■ Aim of the exercise
Every line of the material below, from the top through the line with "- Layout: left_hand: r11", should be reproduced exactly.

■ Task input
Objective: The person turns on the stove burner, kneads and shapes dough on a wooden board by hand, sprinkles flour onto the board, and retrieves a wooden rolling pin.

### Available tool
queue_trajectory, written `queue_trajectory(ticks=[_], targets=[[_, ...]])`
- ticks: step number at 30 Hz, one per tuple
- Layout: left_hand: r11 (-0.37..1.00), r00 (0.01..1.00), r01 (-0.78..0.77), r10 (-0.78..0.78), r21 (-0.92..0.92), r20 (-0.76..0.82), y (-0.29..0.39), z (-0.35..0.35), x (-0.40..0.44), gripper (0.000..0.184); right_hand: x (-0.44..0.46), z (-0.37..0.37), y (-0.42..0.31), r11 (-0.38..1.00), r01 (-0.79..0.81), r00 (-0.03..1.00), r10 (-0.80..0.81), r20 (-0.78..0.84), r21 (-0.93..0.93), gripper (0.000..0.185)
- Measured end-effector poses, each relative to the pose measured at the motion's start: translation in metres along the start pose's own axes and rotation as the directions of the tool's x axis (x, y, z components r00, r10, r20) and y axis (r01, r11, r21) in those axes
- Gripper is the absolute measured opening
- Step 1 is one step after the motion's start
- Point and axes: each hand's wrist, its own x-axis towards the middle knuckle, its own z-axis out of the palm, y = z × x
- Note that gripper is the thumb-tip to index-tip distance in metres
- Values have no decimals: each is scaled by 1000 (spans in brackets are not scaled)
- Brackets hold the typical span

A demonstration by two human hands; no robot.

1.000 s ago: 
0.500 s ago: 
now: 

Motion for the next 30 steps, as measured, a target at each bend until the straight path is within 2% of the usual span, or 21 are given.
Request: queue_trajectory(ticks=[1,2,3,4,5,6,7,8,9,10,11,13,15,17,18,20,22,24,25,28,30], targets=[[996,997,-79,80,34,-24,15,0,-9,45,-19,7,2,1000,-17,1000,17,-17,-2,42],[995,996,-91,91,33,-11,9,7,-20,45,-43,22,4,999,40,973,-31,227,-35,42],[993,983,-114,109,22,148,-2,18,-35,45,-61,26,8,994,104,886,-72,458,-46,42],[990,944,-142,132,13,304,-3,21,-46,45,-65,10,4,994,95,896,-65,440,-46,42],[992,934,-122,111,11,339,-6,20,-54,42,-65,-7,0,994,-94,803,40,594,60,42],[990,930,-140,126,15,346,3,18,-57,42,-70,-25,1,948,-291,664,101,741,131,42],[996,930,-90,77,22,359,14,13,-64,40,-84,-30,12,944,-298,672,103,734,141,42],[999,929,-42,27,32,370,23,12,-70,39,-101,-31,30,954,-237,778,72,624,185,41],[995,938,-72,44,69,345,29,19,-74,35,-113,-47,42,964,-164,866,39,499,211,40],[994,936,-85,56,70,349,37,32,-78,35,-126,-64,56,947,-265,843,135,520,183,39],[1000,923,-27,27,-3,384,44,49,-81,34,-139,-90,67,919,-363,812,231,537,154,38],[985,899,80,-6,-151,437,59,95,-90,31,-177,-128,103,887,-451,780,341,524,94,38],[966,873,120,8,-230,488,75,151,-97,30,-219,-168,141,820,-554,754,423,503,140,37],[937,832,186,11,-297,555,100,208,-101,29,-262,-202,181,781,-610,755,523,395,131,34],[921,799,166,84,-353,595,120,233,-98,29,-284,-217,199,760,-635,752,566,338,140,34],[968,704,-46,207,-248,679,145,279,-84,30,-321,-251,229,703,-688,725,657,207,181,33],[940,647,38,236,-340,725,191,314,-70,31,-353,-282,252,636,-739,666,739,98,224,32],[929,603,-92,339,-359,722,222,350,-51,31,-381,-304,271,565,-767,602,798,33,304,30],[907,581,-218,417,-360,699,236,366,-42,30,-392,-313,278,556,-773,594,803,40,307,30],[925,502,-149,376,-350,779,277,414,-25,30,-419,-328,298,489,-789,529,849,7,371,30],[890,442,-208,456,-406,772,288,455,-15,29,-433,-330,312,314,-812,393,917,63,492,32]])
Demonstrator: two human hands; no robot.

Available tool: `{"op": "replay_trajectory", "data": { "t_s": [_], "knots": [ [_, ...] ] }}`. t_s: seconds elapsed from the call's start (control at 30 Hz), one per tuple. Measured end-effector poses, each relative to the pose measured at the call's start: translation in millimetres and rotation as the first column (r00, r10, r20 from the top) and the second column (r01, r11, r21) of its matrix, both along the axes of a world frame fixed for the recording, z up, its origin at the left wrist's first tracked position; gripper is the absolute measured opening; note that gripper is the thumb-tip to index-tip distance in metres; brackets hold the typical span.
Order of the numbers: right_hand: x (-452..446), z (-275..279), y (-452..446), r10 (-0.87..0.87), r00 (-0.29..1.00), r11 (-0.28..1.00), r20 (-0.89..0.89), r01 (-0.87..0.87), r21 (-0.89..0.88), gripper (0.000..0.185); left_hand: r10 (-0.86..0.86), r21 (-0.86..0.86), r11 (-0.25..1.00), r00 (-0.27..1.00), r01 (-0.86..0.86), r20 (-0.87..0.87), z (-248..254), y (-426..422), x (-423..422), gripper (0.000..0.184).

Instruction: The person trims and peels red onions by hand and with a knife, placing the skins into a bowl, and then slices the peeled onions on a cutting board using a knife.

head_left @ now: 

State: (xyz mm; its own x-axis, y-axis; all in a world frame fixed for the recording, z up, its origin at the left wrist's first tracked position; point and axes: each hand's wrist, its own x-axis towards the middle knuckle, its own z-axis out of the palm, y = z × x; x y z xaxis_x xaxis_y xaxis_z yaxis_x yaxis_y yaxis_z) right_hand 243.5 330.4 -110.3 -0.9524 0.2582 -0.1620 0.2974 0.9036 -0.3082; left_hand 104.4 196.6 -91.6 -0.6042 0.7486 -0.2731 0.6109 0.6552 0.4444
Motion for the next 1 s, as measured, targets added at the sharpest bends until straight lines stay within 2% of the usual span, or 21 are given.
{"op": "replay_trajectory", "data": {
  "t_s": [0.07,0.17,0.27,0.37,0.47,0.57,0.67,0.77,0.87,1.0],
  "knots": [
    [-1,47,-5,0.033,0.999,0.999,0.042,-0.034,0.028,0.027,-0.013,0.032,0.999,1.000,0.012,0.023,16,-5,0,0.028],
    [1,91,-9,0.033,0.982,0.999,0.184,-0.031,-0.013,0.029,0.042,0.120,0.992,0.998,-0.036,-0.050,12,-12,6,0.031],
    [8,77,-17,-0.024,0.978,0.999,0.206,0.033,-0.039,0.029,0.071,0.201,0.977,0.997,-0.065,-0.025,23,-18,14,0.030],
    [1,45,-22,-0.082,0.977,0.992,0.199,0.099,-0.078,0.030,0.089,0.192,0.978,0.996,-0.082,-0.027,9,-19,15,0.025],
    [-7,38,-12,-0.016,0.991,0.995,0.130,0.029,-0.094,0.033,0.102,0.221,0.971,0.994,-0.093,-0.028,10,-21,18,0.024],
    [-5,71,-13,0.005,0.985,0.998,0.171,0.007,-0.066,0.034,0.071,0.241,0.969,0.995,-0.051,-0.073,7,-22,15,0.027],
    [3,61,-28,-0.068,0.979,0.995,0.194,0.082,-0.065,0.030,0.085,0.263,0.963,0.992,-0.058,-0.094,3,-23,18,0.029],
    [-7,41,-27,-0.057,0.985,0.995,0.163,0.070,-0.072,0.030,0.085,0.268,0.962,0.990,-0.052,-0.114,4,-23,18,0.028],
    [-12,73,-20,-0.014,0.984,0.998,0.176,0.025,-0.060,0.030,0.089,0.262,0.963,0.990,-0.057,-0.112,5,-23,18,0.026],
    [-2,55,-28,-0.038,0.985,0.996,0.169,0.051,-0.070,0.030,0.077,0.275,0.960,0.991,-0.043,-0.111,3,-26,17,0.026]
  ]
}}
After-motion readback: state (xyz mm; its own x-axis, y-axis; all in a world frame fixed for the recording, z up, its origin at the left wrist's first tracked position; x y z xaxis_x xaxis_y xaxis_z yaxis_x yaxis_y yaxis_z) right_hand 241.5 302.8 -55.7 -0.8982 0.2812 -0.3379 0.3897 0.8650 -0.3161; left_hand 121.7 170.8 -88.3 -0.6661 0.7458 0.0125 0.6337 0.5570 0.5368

■ Answer below
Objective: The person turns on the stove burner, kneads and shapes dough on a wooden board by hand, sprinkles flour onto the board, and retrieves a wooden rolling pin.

### Available tool
queue_trajectory, written `queue_trajectory(ticks=[_], targets=[[_, ...]])`
- ticks: step number at 30 Hz, one per tuple
- Layout: left_hand: r11 (-0.37..1.00), r00 (0.01..1.00), r01 (-0.78..0.77), r10 (-0.78..0.78), r21 (-0.92..0.92), r20 (-0.76..0.82), y (-0.29..0.39), z (-0.35..0.35), x (-0.40..0.44), gripper (0.000..0.184); right_hand: x (-0.44..0.46), z (-0.37..0.37), y (-0.42..0.31), r11 (-0.38..1.00), r01 (-0.79..0.81), r00 (-0.03..1.00), r10 (-0.80..0.81), r20 (-0.78..0.84), r21 (-0.93..0.93), gripper (0.000..0.185)

The output as shown is complete.